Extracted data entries

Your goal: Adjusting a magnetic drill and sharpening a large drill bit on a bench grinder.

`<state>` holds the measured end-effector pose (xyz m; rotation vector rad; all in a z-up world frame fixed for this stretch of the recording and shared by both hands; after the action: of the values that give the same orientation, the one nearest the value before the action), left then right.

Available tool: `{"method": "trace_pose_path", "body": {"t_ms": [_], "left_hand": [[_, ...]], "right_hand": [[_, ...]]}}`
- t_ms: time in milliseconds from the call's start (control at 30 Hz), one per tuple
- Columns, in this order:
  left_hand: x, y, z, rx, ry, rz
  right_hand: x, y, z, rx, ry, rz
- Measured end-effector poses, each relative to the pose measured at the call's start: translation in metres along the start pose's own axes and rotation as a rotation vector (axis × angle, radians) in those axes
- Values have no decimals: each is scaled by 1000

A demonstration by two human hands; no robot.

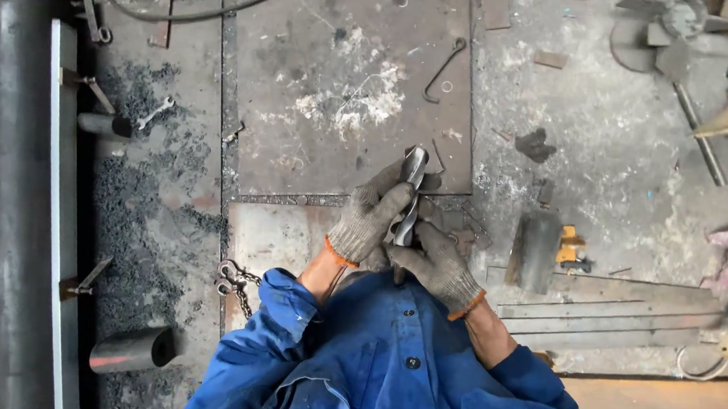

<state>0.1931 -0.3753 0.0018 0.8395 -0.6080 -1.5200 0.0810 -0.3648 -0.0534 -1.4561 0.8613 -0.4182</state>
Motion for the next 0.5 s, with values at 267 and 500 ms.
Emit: {"method": "trace_pose_path", "body": {"t_ms": [267, 500], "left_hand": [[168, 45, -112, 716, 320, -156], [328, 148, -152, 256, 253, 66]], "right_hand": [[224, -19, -46, -170, -10, -119], [406, -127, -138, -529, -76, -168]]}}
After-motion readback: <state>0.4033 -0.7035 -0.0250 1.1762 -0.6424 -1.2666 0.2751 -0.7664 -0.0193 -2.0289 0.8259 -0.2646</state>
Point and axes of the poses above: each hand's wrist, its own x-axis towards the middle knuckle, its own z-axis out of the palm, y = z × x, the point moved 9 cm from there along x, towards the middle knuckle, and after that the axes turned 2 degrees about y, right-handed, at the moved point
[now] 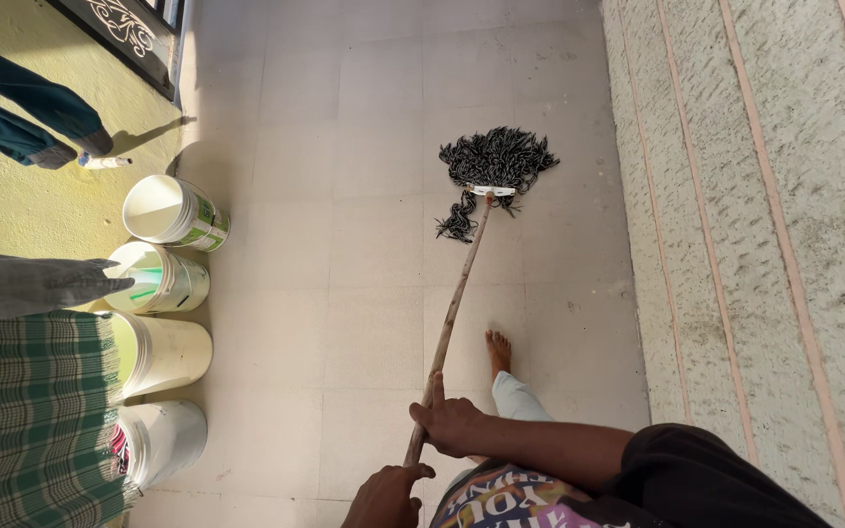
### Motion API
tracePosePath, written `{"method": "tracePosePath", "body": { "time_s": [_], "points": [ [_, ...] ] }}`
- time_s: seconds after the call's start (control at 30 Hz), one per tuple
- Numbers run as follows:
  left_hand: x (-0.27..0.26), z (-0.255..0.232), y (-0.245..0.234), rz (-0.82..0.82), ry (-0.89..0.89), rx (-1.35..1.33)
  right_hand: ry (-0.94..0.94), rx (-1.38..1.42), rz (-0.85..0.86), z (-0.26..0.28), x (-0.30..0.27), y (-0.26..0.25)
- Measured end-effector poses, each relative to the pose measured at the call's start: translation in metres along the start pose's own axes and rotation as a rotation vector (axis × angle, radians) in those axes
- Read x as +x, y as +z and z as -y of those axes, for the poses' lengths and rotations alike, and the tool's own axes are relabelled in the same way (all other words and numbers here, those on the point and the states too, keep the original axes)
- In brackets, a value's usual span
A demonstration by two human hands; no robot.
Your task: The person mops a red stain from a tiled floor using a mop, pushing and pulling it across the liquid and the surrounding floor surface.
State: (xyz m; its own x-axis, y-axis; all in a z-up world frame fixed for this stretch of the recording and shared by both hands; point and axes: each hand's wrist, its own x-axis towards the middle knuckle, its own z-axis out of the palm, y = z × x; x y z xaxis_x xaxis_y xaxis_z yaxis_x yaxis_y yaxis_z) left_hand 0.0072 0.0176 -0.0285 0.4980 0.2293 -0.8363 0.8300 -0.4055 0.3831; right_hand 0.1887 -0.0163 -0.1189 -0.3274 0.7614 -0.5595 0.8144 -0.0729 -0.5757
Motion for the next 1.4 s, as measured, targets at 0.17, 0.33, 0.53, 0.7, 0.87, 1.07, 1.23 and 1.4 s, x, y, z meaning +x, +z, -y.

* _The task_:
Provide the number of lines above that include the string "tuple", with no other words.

* _Task result_:
2